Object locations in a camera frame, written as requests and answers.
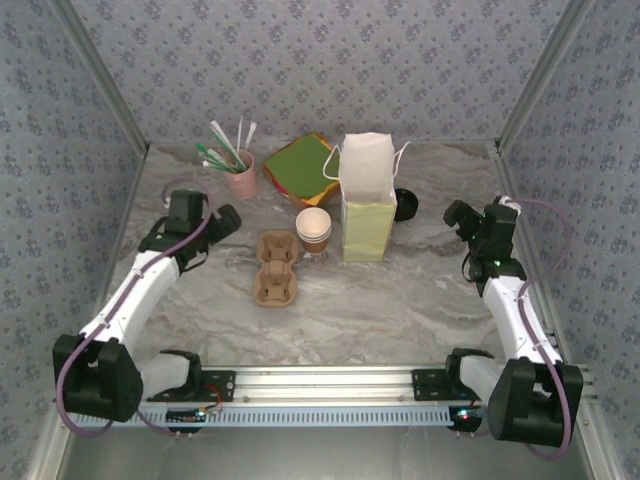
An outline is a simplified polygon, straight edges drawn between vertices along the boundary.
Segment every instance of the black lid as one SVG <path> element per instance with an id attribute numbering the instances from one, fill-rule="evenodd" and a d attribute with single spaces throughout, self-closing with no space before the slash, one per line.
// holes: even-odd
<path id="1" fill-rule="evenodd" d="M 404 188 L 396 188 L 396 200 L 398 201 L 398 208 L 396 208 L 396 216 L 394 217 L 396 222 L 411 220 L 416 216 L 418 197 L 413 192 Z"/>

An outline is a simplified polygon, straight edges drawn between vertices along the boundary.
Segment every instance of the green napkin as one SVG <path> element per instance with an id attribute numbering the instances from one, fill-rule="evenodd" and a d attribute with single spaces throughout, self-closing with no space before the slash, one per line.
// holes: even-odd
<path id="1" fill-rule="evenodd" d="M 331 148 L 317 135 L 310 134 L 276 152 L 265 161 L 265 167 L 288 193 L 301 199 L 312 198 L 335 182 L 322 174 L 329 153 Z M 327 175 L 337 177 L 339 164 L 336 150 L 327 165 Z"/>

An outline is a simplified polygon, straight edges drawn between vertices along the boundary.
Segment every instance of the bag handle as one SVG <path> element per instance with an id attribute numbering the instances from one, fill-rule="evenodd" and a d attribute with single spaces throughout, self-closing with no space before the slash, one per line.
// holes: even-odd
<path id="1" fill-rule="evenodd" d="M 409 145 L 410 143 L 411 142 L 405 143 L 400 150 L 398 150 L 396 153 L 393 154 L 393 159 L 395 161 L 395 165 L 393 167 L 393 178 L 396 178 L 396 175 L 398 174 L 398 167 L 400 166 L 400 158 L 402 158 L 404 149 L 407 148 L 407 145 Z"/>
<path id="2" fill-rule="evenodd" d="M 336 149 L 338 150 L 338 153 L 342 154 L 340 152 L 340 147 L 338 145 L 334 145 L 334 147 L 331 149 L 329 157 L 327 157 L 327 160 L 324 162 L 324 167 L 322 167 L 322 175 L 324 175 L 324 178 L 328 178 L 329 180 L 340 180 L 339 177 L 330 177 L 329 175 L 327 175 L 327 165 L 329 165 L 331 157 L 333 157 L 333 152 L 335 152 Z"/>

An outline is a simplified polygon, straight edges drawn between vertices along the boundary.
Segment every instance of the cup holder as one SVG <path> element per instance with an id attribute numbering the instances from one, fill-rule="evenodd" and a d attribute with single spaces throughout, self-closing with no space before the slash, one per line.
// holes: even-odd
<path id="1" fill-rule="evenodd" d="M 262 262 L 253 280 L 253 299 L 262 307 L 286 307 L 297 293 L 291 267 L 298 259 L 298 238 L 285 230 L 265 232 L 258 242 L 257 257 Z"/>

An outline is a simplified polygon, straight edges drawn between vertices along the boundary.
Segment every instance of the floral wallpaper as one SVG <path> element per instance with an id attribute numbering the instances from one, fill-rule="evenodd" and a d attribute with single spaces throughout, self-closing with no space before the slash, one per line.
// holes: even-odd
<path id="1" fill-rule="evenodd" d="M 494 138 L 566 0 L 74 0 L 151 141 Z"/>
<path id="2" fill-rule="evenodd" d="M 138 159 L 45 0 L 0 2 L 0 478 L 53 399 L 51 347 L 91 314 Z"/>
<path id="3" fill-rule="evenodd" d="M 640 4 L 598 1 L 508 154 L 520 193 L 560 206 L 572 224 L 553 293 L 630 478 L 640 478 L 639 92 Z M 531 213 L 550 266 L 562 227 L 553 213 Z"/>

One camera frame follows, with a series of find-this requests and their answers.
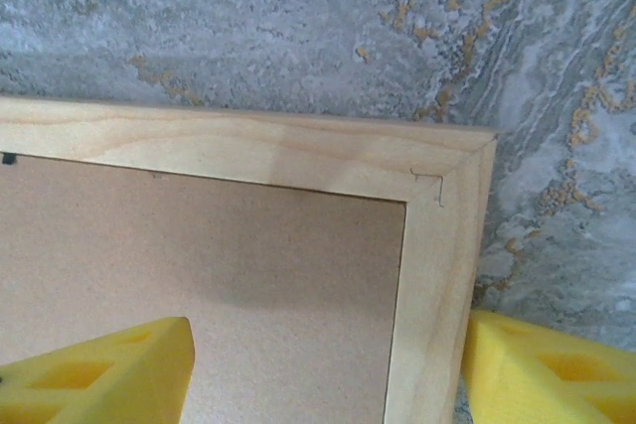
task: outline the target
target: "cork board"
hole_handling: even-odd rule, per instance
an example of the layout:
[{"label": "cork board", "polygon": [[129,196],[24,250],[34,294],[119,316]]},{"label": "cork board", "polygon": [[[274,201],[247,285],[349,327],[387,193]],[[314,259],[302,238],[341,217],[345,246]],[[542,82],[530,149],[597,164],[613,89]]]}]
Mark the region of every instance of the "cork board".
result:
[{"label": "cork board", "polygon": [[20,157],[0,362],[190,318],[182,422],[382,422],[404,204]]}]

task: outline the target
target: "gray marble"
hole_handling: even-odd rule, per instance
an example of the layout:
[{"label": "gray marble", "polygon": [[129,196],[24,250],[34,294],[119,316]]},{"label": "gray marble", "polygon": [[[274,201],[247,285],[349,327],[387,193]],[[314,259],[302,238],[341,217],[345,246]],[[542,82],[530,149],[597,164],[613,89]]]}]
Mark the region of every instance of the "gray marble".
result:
■ ■ ■ ■
> WHAT THE EXERCISE ASKS: Would you copy out the material above exactly, without the pictures in it?

> EXERCISE ANSWER:
Object locations in a camera frame, written as requests and answers.
An outline is a simplified polygon, straight edges drawn between vertices along the boundary.
Segment every instance of the black lid as one SVG <path> element per instance with an id attribute numbering the instances from one, fill-rule="evenodd" and a d attribute with single spaces throughout, self-closing with no space before the slash, one per line.
// holes: even-odd
<path id="1" fill-rule="evenodd" d="M 404 188 L 396 188 L 396 200 L 398 201 L 398 208 L 396 208 L 396 216 L 394 217 L 396 222 L 411 220 L 416 216 L 418 197 L 413 192 Z"/>

An outline is a simplified polygon, straight edges drawn between vertices along the boundary.
Segment every instance of the green napkin as one SVG <path> element per instance with an id attribute numbering the instances from one, fill-rule="evenodd" and a d attribute with single spaces throughout, self-closing with no space before the slash, one per line.
// holes: even-odd
<path id="1" fill-rule="evenodd" d="M 331 148 L 317 135 L 310 134 L 276 152 L 265 161 L 265 167 L 288 193 L 301 199 L 312 198 L 335 182 L 322 174 L 329 153 Z M 327 175 L 337 177 L 339 164 L 336 150 L 327 165 Z"/>

An outline is a simplified polygon, straight edges drawn between vertices along the boundary.
Segment every instance of the bag handle as one SVG <path> element per instance with an id attribute numbering the instances from one, fill-rule="evenodd" and a d attribute with single spaces throughout, self-closing with no space before the slash, one per line.
// holes: even-odd
<path id="1" fill-rule="evenodd" d="M 409 145 L 410 143 L 411 142 L 405 143 L 400 150 L 398 150 L 396 153 L 393 154 L 393 159 L 395 161 L 395 165 L 393 167 L 393 178 L 396 178 L 396 175 L 398 174 L 398 167 L 400 166 L 400 158 L 402 158 L 404 149 L 407 148 L 407 145 Z"/>
<path id="2" fill-rule="evenodd" d="M 336 149 L 338 150 L 338 153 L 342 154 L 340 152 L 340 147 L 338 145 L 334 145 L 334 147 L 331 149 L 329 157 L 327 157 L 327 160 L 324 162 L 324 167 L 322 167 L 322 175 L 324 175 L 324 178 L 328 178 L 329 180 L 340 180 L 339 177 L 330 177 L 329 175 L 327 175 L 327 165 L 329 165 L 331 157 L 333 157 L 333 152 L 335 152 Z"/>

An outline is a simplified polygon, straight edges drawn between vertices along the boundary.
Segment every instance of the cup holder as one SVG <path> element per instance with an id attribute numbering the instances from one, fill-rule="evenodd" and a d attribute with single spaces throughout, self-closing with no space before the slash, one per line.
// holes: even-odd
<path id="1" fill-rule="evenodd" d="M 262 262 L 253 280 L 253 299 L 262 307 L 286 307 L 297 293 L 291 267 L 298 259 L 298 238 L 285 230 L 265 232 L 258 242 L 257 257 Z"/>

An outline is a simplified polygon, straight edges drawn between vertices along the boundary.
Segment every instance of the floral wallpaper as one SVG <path> element per instance with an id attribute numbering the instances from one, fill-rule="evenodd" and a d attribute with single spaces throughout, self-closing with no space before the slash, one per line.
// holes: even-odd
<path id="1" fill-rule="evenodd" d="M 494 138 L 566 0 L 74 0 L 151 141 Z"/>
<path id="2" fill-rule="evenodd" d="M 138 159 L 45 0 L 0 2 L 0 478 L 53 399 L 51 347 L 91 314 Z"/>
<path id="3" fill-rule="evenodd" d="M 640 4 L 598 1 L 508 154 L 520 193 L 560 206 L 572 224 L 553 293 L 630 478 L 640 478 L 639 92 Z M 531 213 L 550 266 L 562 227 L 553 213 Z"/>

One camera frame follows, with a series of find-this requests and their answers.
task: outline the target
target: "cork board"
hole_handling: even-odd rule, per instance
an example of the layout:
[{"label": "cork board", "polygon": [[129,196],[24,250],[34,294],[119,316]]},{"label": "cork board", "polygon": [[[274,201],[247,285],[349,327],[387,193]],[[314,259],[302,238],[341,217],[345,246]],[[542,82],[530,149],[597,164],[613,89]]]}]
Mark the region of every instance of the "cork board".
result:
[{"label": "cork board", "polygon": [[20,157],[0,362],[190,318],[182,422],[382,422],[404,204]]}]

task: outline the target
target: "gray marble"
hole_handling: even-odd rule, per instance
an example of the layout:
[{"label": "gray marble", "polygon": [[129,196],[24,250],[34,294],[119,316]]},{"label": "gray marble", "polygon": [[[274,201],[247,285],[349,327],[387,193]],[[314,259],[302,238],[341,217],[345,246]],[[542,82],[530,149],[597,164],[613,89]]]}]
Mark the region of every instance of the "gray marble".
result:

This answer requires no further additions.